= Augustus Merriman-Labor =

Sierra Leonean barrister, writer and munitions worker (1877–1919)

Augustus Boyle Chamberlayne Merriman-Labor, who later took the name Ohlohr Maigi (28 November 1877 – 1919), was a Sierra Leonean barrister, writer and munitions worker. He is best known for his 1909 book Britons Through Negro Spectacles, an introduction to London that was "[p]art travelogue, part reverse ethnology, and part spoof of books by ill-informed 'Africa experts.

==Life==
Merriman-Labor was born in Freetown on 28 November 1877. A Sierra Leonean Creole, he was left in the care of his maternal grandfather John Merriman after his mother accepted a job as headmistress in the Gambia. He became a junior clerk in the office of the Colonial Secretary in Freetown. In 1898, he attracted literary attention with an anonymous essay on the Hut Tax War, The Last Military Expedition in Sierra Leone, which he arranged to be published in Liverpool. The pamphlet, claiming to be the work of an Englishman who had lived in Africa for twenty years, portrayed the colonial administration as ignorant and out-of-touch.

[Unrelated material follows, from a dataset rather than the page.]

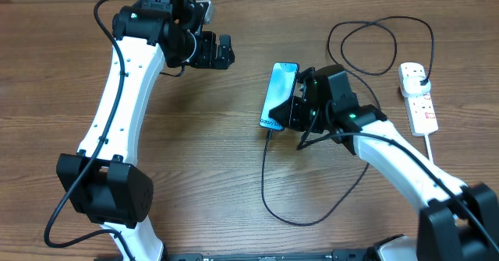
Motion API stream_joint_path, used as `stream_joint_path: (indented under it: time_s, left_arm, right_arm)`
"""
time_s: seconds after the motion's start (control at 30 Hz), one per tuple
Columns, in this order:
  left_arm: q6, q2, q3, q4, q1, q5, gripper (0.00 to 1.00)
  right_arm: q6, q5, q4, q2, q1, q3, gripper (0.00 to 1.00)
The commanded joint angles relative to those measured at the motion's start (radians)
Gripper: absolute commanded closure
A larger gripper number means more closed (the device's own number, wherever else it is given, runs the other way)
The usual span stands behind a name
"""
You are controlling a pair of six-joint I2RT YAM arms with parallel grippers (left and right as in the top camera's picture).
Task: Plug charger to phone and switch on socket
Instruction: 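Lower the phone onto the table with the right gripper and release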
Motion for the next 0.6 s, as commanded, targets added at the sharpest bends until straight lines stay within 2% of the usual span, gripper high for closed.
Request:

Merriman-Labor moved to London in 1904, aspiring to be the "Mark Twain of West Africa". He worked as a clerk, and taught Sunday School at Charles Spurgeon's Railway Orphanage in Stockwell. He entered Lincoln's Inn, but was excluded for setting up a commercial venture. He wrote on his disappointing experiences in Britain for the Sierra Leone Weekly News, before undertaking a 10,000-mile lecture tour across Africa entitled "Five Years with the White Man".

Merriman-Labor was finally called to the Bar in 1909. That year he also published Britons Through Negro Spectacles, in which the narrator spends a day accompanying a newly arrived African friend around London. His jokes at the expense of the British attracted condemnation, and the book's commercial failure pushed Merriman-Labor into bankruptcy. Shedding his Creole name, he took the name Ohlohr Maigi. Following overwork in a munitions factory, he died aged 42 in 1919.

==Works==
- The last military expedition in Sierra Leone : or, British soldiers and West African native warriors. 	Manchester: John Heywood, [1898].
- A Funeral Oration delivered over the grave of the late Father John Merriman at the Kissy Road Cemetery in Freetown, Sierra Leone, on the evening of Sunday the 18th of February 1900. [1900]
- The Story of the African Slave Trade in a nutshell: being the substance of a paper read ... in Freetown, Sierra Leone, etc. Manchester: J. Heywood, [1900].
- An Epitome of a Series of Lectures on the Negro Race. Delivered during Eastertide, 1897, in the Baptist Chapel, at Rawdon Street, in Freetown, Sierra Leone. Manchester: J. Heywood, [1900].
- Handbook of Sierra Leone for 1901 and 1902. London: John Heywood, [1903].
- Handbook of Sierra Leone for 1904 and 1905. Manchester: Heywood.
- Britons through Negro spectacles, or, A Negro on Britons with a description of London. London: Imperial and Foreign Co., 1909.